*Task objective*:
From the listing below, pull out every line where the string "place" appears.
********
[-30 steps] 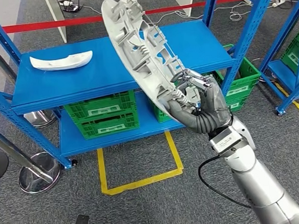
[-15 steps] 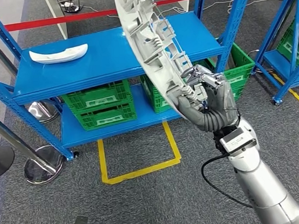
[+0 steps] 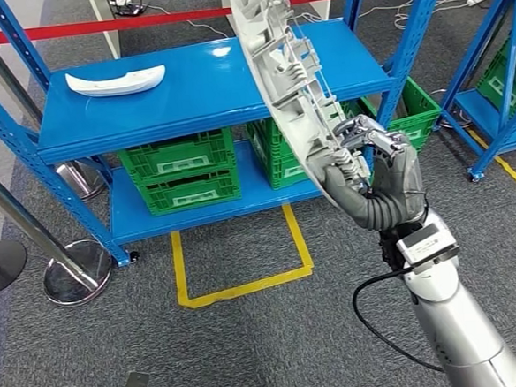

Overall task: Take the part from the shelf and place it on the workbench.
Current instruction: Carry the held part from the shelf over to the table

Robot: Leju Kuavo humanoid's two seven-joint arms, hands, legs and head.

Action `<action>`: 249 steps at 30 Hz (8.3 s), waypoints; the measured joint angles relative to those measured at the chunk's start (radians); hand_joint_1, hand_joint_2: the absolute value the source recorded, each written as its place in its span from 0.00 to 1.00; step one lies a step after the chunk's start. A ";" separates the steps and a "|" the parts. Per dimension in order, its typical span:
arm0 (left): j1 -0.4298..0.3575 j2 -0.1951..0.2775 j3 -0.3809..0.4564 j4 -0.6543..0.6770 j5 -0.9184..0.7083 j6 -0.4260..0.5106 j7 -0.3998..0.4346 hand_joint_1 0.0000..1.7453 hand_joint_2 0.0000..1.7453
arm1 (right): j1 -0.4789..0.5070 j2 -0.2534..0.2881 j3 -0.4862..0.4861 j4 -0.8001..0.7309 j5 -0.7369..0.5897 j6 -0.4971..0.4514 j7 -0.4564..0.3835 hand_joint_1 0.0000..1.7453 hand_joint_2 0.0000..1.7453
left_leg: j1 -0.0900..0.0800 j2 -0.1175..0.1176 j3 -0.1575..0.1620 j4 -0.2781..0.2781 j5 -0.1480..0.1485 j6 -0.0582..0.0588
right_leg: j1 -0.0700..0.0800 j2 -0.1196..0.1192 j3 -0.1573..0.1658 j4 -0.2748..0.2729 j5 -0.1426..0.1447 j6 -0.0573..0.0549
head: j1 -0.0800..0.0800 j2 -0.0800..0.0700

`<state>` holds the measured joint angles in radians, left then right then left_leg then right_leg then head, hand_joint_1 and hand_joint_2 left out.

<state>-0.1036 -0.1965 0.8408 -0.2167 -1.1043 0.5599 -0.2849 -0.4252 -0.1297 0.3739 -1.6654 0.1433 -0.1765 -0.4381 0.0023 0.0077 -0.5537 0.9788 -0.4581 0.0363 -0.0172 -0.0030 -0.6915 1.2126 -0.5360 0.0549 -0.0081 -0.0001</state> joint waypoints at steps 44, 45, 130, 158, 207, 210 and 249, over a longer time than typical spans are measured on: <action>-0.001 -0.018 0.001 0.000 0.021 -0.019 0.003 0.00 1.00 | 0.119 -0.076 -0.171 -0.237 0.224 -0.230 0.001 1.00 1.00 | -0.003 -0.001 -0.129 0.323 -0.161 -0.032 | 0.012 0.037 0.088 -0.213 0.086 -0.061 | 0.007 0.000; -0.001 -0.017 0.001 0.000 0.021 -0.019 0.003 0.00 1.00 | 0.127 -0.077 -0.176 -0.242 0.230 -0.238 0.001 1.00 1.00 | -0.003 -0.004 -0.116 0.302 -0.140 -0.028 | 0.013 0.049 0.087 -0.212 0.087 -0.060 | 0.007 0.000; 0.004 -0.006 -0.012 0.000 -0.006 -0.048 -0.006 0.00 1.00 | 0.347 -0.111 -0.295 -0.385 0.356 -0.390 -0.004 1.00 1.00 | -0.009 0.078 -0.005 0.056 -0.051 -0.029 | -0.002 -0.023 0.090 -0.191 0.063 -0.036 | 0.005 0.000; 0.009 0.020 -0.011 0.000 0.018 -0.055 -0.022 0.00 1.00 | 0.359 -0.114 -0.296 -0.388 0.361 -0.407 0.001 1.00 1.00 | -0.015 0.089 -0.013 0.041 -0.025 -0.018 | 0.005 -0.054 0.099 -0.192 0.054 -0.021 | 0.010 0.000; 0.024 0.024 -0.010 0.000 0.025 -0.101 -0.049 0.00 1.00 | 0.412 -0.121 -0.317 -0.384 0.326 -0.405 0.002 1.00 1.00 | 0.005 -0.046 -0.009 0.029 -0.018 -0.001 | 0.000 0.095 0.058 -0.168 0.057 -0.019 | 0.011 0.000; 0.025 0.024 -0.010 0.000 0.023 -0.101 -0.049 0.00 1.00 | 0.412 -0.122 -0.320 -0.380 0.325 -0.404 0.001 1.00 1.00 | 0.006 -0.008 -0.009 0.021 -0.013 0.002 | 0.000 0.018 -0.017 -0.010 -0.028 -0.008 | 0.018 0.000; 0.023 0.023 -0.003 0.000 0.039 -0.169 -0.054 0.00 1.00 | 0.373 -0.189 -0.314 -0.217 0.506 -0.241 0.144 1.00 1.00 | -0.003 0.000 -0.027 0.046 -0.015 -0.023 | -0.006 0.001 0.110 -0.188 0.040 -0.007 | 0.020 0.000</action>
<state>-0.0806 -0.1731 0.8381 -0.2164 -1.0650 0.3910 -0.3388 -0.0520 -0.3183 0.0594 -1.8820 0.6492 -0.4173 -0.2941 -0.0008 0.0075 -0.5803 1.0247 -0.4726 0.0137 -0.0235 -0.0021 -0.5817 1.0246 -0.4959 0.0480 0.0118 -0.0002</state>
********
*Expected answer*:
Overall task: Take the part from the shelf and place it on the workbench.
Action `<action>`: 249 steps at 30 Hz (8.3 s), waypoints; the measured joint angles relative to those measured at the chunk's start (radians); hand_joint_1, hand_joint_2: the absolute value the source recorded, each written as its place in its span from 0.00 to 1.00; step one lies a step after the chunk's start. A ";" separates the steps and a "|" the parts. Per dimension in order, its typical span:

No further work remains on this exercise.